2016 was generally a very good year for commercial real estate in the Twin Cities, producing dozens of sizable deals engineered by brokers who were kept busy across all property types.

Thus, there was a lot to choose from for members of the Minnesota Commercial Association of Real Estate/Realtors (MNCAR) as the trade group considered its annual awards for the year's best transactions.

The four winners, announced Tuesday during an MNCAR event held at the Walker Art Center, included three deals in downtown Minneapolis that pointed to the resurgence of the city's central business district as an employment hub.

Another winner illustrated the continuing strength of the suburban industrial market.

Office Transaction of the Year

Downtown boosters received very good news in November when it was announced that Select Comfort had struck a deal to move 900 employees from suburban Plymouth into the central core. And its destination was a rather unlikely one: a pioneering 1980s data center.

Transwestern's Reed Christianson and Erin Wendorf represented 1001 Third Avenue South's owner, California-based DCI Technology Holdings, which specializes in data center real estate.

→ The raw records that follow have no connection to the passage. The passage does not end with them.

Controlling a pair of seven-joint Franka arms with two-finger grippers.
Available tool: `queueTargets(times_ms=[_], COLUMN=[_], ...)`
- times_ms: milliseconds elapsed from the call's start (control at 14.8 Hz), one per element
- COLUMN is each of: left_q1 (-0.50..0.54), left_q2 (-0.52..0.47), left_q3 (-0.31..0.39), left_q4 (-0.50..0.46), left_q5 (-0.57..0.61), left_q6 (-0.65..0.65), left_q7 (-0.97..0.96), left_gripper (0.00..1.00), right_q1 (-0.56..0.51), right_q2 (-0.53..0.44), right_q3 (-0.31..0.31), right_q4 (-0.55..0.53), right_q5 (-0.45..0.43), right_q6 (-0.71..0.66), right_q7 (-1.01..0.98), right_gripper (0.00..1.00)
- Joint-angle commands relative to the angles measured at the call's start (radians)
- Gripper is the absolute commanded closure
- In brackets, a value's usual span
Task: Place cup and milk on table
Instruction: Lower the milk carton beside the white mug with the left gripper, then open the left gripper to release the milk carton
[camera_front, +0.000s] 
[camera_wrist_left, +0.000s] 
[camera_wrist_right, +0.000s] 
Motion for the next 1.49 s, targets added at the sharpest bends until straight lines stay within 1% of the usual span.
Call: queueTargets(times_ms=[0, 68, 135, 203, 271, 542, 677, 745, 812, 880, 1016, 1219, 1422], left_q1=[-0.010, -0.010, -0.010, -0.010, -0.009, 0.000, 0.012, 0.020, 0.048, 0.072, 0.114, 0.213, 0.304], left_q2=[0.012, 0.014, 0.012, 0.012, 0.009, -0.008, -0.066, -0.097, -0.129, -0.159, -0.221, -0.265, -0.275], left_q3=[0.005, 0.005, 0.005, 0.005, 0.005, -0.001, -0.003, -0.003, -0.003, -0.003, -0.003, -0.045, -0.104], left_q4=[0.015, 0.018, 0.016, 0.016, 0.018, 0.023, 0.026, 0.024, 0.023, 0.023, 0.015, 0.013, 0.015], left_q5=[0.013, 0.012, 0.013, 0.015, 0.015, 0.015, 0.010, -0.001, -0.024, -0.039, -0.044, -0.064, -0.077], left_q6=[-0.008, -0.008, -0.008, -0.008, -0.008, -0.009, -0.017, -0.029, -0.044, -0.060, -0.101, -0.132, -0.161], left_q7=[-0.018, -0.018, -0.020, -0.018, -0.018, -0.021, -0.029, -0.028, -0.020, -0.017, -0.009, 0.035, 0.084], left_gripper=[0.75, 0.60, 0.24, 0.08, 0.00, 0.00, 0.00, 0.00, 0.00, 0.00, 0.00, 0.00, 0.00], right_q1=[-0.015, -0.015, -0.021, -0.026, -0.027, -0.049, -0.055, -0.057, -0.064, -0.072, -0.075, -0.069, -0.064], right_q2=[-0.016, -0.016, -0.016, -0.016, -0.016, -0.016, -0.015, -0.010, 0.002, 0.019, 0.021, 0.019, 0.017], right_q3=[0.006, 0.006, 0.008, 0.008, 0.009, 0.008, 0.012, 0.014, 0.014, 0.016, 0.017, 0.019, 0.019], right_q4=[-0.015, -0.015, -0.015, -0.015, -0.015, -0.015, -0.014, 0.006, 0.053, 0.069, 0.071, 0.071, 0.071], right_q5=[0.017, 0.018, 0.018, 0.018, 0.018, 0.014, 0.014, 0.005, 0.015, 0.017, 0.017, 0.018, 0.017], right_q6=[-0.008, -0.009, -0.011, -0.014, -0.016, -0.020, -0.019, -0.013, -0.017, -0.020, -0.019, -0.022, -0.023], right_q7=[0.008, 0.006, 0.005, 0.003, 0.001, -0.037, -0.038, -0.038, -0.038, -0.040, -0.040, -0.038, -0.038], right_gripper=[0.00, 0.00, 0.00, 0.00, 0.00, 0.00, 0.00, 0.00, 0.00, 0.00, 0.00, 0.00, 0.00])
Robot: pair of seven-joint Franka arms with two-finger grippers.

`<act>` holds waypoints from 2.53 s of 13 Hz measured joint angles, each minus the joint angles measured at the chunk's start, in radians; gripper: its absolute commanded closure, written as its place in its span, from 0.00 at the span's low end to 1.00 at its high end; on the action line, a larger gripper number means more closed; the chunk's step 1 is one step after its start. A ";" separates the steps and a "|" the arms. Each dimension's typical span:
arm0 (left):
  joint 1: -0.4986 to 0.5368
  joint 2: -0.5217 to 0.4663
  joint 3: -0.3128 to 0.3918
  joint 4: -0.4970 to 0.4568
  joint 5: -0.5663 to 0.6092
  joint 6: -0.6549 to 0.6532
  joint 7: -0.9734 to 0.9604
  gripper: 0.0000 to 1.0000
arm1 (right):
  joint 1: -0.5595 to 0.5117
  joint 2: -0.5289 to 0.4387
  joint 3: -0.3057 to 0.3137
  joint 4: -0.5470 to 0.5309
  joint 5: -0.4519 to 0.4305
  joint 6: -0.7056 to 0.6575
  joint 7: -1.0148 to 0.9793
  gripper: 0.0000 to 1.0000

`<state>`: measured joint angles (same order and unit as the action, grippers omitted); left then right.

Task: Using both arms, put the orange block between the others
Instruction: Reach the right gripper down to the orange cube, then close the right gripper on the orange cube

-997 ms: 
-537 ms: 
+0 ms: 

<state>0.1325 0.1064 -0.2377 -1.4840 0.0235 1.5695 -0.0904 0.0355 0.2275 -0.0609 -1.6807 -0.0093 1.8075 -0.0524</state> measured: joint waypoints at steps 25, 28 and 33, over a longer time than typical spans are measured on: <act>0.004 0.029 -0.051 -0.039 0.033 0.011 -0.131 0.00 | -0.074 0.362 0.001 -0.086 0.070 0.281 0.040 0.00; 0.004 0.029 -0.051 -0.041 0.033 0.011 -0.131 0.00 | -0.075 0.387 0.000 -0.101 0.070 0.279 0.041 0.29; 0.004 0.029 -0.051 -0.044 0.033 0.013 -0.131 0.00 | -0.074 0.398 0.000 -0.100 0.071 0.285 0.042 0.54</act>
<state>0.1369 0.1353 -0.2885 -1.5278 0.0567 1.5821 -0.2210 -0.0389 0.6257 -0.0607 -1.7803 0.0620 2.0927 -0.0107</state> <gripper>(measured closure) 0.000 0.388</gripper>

The pair worked with Emily Nicoll and John Ferlita of CBRE, representing Select Comfort, to pull off an audacious deal in which the maker of Sleep Number beds will move downtown later this year to occupy some 211,000 square feet of the massive former IDS/Ameriprise data center.

Investment Transaction of the Year

It was undoubtedly tough for MNCAR's judges to choose a top investment transaction (or building sale) of the year, because 2016 represented a historic high-water mark for the Twin Cities. Previously unseen levels of investment capital flooded the metro from buyers from across the globe. The November sale of City Center, otherwise known as 33 South Sixth Street, topped them all.

That sale was single largest office asset deal in Twin Cities history, with HNA Holding Group of China snapping up the 51-story, Class A office tower and mixed-use complex for $315 million — some $62 million more than the previous record set when the IDS Center traded hands in 2013.

Tom Holtz, Ryan Watts, Judd Welliver and Sonja Dusil of CBRE's Minneapolis office represented the seller in the transaction, Shorenstein Properties, which had purchased the building for $202 million only four years earlier.

Retail Transaction of the Year

With mostly downbeat news such as the impending closures of Macy's and the Nicollet Mall Barnes & Noble bookstore, the signing of a lease deal in September to bring a hot concept like Nordstrom Rack to the IDS Crystal Court was a much-needed vote of retail confidence for the urban core.

Andrea Christenson and Blaine Beety of Cushman & Wakefield/Northmarq in September succeeded in landing a 40,000-square-foot IDS Center lease with Nordstrom for the second of its two upcoming Rack locations this year. The other opening will be in the east metro suburbs at Woodbury's CityPlace. Nordstrom was represented by Mike Sims of Mid-America Real Estate.

Broker of the Year

The 2016 MNCAR Broker of the Year award went to Todd Hanson of Cushman & Wakefield/Northmarq. Hanson joined its predecessor firm, United Properties, in 1997, and since then has established himself as one of the Twin Cities' top-performing specialists in the leasing and sales of industrial properties, operating primarily in the northeast metro.

Industrial Transaction of the Year

During a hot market for industrial real estate in 2016 that saw plenty of big leases signed and new buildings going up, the one that stood out for the MNCAR judges was at Ryan Cos.' Six Ten Zane Business Park in Brooklyn Park, where the developer signed Star Exhibits to a deal for a built-to-suit, 200,000-square foot facility.

The corporate display-maker, which was represented by Charles Caturia of CBRE, didn't need to move too far — its existing headquarters was just across Hampshire Avenue in the multitenant LDI Distribution Center. Mark Sims and Noam Newman and Cushman & Wakefield/Northmarq negotiated on behalf of Ryan in the first-quarter transaction.

Don Jacobson is a freelance writer based in St. Paul. He is the former editor of the Minneapolis-St. Paul Real Estate Journal.